How to complete this task
Retype the records exactly, including every line.
• • • • •
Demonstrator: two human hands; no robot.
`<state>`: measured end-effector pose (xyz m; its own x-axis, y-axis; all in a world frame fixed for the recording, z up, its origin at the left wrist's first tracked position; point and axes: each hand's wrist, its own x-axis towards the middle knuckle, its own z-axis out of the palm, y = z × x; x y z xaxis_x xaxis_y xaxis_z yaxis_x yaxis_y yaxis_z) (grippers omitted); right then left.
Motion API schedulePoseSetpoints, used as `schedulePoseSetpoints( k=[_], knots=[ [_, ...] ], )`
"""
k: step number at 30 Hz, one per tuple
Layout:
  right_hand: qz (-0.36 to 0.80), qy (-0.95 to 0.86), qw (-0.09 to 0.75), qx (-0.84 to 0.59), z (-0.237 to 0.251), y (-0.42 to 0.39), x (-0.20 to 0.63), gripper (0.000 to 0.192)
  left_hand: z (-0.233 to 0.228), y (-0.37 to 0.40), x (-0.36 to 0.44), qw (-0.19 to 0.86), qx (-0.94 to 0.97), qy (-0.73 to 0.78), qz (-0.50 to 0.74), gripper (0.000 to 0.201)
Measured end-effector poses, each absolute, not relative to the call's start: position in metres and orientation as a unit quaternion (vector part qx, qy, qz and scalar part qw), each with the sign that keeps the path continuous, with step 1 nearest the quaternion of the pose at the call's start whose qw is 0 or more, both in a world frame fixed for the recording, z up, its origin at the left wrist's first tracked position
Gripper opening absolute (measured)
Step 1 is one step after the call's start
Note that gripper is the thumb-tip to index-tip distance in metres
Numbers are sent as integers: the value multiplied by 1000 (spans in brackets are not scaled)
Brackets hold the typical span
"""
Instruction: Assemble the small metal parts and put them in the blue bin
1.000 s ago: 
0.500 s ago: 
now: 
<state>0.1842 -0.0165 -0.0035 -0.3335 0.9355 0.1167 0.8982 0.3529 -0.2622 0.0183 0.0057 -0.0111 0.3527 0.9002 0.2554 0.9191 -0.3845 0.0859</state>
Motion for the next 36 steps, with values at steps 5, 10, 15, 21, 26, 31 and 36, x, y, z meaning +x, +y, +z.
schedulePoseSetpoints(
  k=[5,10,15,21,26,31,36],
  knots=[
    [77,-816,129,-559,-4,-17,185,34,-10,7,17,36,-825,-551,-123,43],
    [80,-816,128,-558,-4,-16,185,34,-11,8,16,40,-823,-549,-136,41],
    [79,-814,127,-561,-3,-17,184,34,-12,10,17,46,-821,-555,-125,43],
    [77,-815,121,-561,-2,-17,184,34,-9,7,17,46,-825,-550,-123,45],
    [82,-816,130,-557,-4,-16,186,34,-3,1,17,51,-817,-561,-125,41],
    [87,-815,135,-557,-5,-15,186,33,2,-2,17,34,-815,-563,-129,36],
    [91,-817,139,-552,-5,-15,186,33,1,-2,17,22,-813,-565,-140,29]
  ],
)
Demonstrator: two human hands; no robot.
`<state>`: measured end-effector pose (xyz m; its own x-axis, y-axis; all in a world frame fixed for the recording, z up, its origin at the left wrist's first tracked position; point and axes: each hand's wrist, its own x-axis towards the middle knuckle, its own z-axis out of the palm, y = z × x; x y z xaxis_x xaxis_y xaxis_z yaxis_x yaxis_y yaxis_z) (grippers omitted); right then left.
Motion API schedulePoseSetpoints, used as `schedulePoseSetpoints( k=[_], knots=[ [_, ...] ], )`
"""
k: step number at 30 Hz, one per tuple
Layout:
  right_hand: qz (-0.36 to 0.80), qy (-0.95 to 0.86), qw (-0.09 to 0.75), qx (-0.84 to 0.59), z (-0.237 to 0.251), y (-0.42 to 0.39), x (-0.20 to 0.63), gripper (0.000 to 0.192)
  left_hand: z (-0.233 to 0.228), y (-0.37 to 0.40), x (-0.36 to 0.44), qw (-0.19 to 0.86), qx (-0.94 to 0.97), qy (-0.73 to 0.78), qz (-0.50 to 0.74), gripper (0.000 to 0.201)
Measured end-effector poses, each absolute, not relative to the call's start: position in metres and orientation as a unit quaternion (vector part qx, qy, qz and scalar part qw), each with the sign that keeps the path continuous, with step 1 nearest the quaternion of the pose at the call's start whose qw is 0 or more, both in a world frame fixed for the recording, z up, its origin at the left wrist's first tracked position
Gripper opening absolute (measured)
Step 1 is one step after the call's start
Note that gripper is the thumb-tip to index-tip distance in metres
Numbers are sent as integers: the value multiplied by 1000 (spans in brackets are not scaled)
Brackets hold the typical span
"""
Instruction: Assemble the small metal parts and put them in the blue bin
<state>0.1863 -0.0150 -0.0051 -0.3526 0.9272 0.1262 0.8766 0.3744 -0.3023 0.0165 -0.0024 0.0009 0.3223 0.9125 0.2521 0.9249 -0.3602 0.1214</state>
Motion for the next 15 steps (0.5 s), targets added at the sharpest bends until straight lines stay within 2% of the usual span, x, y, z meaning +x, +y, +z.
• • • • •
Solution for this exercise
Demonstrator: two human hands; no robot.
`<state>`: measured end-effector pose (xyz m; its own x-axis, y-axis; all in a world frame fixed for the recording, z up, its origin at the left wrist's first tracked position; point and axes: each hand's wrist, its own x-axis towards the middle knuckle, its own z-axis out of the palm, y = z × x; x y z xaxis_x xaxis_y xaxis_z yaxis_x yaxis_y yaxis_z) (grippers omitted); right then left.
Motion API schedulePoseSetpoints, used as `schedulePoseSetpoints( k=[_], knots=[ [_, ...] ], )`
"""
k: step number at 30 Hz, one per tuple
Layout:
  right_hand: qz (-0.36 to 0.80), qy (-0.95 to 0.86), qw (-0.09 to 0.75), qx (-0.84 to 0.59), z (-0.237 to 0.251), y (-0.42 to 0.39), x (-0.20 to 0.63), gripper (0.000 to 0.192)
  left_hand: z (-0.233 to 0.228), y (-0.37 to 0.40), x (-0.36 to 0.44), qw (-0.19 to 0.86), qx (-0.94 to 0.97), qy (-0.73 to 0.78), qz (-0.50 to 0.74), gripper (0.000 to 0.201)
Measured end-effector poses, each absolute, not relative to the call's start: position in metres and orientation as a unit quaternion (vector part qx, qy, qz and scalar part qw), each with the sign that keeps the path continuous, with step 1 nearest the quaternion of the pose at the call's start whose qw is 0 or more, both in a world frame fixed for the recording, z up, its origin at the left wrist's first tracked position
Gripper opening absolute (measured)
Step 1 is one step after the call's start
Note that gripper is the thumb-tip to index-tip distance in metres
Numbers are sent as integers: the value multiplied by 1000 (spans in brackets are not scaled)
Brackets hold the typical span
"""
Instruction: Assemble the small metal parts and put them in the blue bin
1.000 s ago: 
0.500 s ago: 
now: 
<state>0.1842 -0.0165 -0.0035 -0.3335 0.9355 0.1167 0.8982 0.3529 -0.2622 0.0183 0.0057 -0.0111 0.3527 0.9002 0.2554 0.9191 -0.3845 0.0859</state>
Motion for the next 36 steps, with values at steps 5, 10, 15, 21, 26, 31 and 36, x, y, z meaning +x, +y, +z.
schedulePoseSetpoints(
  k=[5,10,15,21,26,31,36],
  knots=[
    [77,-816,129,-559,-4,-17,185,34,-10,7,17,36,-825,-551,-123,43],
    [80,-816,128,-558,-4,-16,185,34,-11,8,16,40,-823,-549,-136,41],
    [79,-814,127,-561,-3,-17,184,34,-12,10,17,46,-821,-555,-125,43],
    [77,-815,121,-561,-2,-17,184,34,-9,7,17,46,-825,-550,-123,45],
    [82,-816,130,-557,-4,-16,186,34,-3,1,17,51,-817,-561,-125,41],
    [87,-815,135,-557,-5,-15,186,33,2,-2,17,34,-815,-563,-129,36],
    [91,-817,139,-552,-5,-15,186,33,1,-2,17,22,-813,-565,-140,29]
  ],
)
Demonstrator: two human hands; no robot.
`<state>`: measured end-effector pose (xyz m; its own x-axis, y-axis; all in a world frame fixed for the recording, z up, its origin at the left wrist's first tracked position; point and axes: each hand's wrist, its own x-axis towards the middle knuckle, its own z-axis out of the palm, y = z × x; x y z xaxis_x xaxis_y xaxis_z yaxis_x yaxis_y yaxis_z) (grippers omitted); right then left.
Motion API schedulePoseSetpoints, used as `schedulePoseSetpoints( k=[_], knots=[ [_, ...] ], )`
"""
k: step number at 30 Hz, one per tuple
Layout:
  right_hand: qz (-0.36 to 0.80), qy (-0.95 to 0.86), qw (-0.09 to 0.75), qx (-0.84 to 0.59), z (-0.237 to 0.251), y (-0.42 to 0.39), x (-0.20 to 0.63), gripper (0.000 to 0.192)
  left_hand: z (-0.233 to 0.228), y (-0.37 to 0.40), x (-0.36 to 0.44), qw (-0.19 to 0.86), qx (-0.94 to 0.97), qy (-0.73 to 0.78), qz (-0.50 to 0.74), gripper (0.000 to 0.201)
Measured end-effector poses, each absolute, not relative to the call's start: position in metres and orientation as a unit quaternion (vector part qx, qy, qz and scalar part qw), each with the sign that keeps the path continuous, with step 1 nearest the quaternion of the pose at the call's start whose qw is 0 or more, both in a world frame fixed for the recording, z up, its origin at the left wrist's first tracked position
Gripper opening absolute (measured)
Step 1 is one step after the call's start
Note that gripper is the thumb-tip to index-tip distance in metres
Numbers are sent as integers: the value multiplied by 1000 (spans in brackets are not scaled)
Brackets hold the typical span
"""
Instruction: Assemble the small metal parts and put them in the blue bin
<state>0.1863 -0.0150 -0.0051 -0.3526 0.9272 0.1262 0.8766 0.3744 -0.3023 0.0165 -0.0024 0.0009 0.3223 0.9125 0.2521 0.9249 -0.3602 0.1214</state>
Motion for the next 15 steps (0.5 s), targets added at the sharpest bends until straight lines stay within 2% of the usual span, x, y, z meaning +x, +y, +z.

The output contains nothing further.